*PROBLEM TO WORK ON*. If a line of the entries below includes the word "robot", it counts; state the total and nothing further.

*DATA PROVIDED*.
·····
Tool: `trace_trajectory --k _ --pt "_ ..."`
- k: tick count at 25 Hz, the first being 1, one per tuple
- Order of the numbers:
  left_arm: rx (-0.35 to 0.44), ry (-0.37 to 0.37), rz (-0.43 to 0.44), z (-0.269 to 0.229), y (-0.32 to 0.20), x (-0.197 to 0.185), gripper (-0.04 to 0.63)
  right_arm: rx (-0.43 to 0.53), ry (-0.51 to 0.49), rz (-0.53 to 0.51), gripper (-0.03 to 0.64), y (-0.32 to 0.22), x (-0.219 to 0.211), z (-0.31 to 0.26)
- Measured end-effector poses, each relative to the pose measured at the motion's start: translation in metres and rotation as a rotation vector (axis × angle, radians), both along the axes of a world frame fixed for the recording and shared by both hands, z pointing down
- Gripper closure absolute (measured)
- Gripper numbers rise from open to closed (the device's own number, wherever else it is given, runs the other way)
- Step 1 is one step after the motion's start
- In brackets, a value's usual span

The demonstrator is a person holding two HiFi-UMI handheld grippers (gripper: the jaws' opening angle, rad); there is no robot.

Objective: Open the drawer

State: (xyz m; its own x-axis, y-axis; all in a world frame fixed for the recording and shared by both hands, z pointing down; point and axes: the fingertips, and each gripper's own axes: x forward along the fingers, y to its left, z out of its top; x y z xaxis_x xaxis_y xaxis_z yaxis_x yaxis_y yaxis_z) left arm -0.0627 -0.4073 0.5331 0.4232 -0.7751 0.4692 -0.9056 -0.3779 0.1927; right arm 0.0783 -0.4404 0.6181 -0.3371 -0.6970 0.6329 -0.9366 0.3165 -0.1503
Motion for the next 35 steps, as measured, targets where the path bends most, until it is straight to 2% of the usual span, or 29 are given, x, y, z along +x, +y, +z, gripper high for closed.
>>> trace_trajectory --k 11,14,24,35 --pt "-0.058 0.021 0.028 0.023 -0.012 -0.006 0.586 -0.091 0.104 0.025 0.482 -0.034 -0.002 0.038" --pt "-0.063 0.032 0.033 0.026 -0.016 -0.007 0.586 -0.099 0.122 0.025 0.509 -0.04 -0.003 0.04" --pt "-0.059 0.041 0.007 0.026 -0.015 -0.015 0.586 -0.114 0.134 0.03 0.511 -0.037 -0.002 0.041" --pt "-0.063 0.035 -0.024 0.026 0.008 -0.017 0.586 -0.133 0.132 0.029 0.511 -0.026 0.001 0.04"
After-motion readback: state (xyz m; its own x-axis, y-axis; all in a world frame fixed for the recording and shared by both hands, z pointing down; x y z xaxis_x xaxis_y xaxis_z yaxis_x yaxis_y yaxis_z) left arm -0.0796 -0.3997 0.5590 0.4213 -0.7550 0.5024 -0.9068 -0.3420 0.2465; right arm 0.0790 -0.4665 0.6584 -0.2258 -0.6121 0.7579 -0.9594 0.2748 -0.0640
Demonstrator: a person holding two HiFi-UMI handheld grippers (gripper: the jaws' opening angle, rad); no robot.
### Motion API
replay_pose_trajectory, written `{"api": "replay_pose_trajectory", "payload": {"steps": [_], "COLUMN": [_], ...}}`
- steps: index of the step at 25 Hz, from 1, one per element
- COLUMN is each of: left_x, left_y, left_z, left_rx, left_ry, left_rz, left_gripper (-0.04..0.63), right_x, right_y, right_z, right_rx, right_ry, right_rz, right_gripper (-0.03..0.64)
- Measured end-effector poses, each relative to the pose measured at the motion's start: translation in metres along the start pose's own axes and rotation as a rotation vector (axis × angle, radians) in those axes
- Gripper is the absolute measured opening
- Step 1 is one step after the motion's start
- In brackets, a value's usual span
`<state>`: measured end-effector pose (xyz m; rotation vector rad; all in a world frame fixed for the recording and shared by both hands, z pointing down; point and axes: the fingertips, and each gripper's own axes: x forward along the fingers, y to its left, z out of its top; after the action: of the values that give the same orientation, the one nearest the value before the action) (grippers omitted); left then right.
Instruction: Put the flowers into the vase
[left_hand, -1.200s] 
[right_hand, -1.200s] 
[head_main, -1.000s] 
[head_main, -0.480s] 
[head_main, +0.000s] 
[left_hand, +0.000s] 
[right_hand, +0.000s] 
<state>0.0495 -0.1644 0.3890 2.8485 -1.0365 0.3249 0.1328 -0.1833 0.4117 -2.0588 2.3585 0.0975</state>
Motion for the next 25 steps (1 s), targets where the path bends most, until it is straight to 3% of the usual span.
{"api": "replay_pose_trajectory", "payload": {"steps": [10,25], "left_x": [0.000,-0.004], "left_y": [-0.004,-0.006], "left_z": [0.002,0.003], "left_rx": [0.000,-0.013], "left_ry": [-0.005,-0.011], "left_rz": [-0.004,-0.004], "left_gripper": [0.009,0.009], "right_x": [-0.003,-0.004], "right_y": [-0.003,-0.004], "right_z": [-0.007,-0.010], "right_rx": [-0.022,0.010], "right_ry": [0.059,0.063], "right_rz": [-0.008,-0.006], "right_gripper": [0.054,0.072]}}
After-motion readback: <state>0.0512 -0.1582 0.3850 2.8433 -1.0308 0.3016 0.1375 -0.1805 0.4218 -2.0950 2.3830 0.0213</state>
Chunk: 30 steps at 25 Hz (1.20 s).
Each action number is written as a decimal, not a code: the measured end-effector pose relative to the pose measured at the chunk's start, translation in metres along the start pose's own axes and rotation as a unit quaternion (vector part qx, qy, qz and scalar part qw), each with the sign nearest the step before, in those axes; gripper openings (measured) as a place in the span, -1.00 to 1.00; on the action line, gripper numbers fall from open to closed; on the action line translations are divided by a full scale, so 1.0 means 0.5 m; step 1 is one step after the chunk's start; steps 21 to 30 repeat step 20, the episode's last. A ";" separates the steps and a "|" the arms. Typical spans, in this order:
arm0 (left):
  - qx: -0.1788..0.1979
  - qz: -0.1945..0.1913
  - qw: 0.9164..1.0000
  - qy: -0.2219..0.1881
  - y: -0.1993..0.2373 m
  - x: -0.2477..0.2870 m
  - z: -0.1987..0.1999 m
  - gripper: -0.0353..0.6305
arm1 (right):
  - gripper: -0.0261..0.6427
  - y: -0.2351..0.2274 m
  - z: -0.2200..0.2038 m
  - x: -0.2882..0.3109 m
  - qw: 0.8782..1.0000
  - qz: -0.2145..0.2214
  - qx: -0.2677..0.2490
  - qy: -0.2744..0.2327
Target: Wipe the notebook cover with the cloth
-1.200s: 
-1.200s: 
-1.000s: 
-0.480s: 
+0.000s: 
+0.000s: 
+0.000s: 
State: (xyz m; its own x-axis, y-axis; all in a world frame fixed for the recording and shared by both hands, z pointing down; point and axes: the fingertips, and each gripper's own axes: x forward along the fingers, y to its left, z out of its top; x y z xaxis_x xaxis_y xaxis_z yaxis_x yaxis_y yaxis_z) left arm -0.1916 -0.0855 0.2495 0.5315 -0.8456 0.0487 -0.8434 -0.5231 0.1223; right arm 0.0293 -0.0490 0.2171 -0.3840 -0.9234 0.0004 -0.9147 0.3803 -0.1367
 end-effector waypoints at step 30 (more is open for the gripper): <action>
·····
*SOLUTION TO THIS TASK*. 2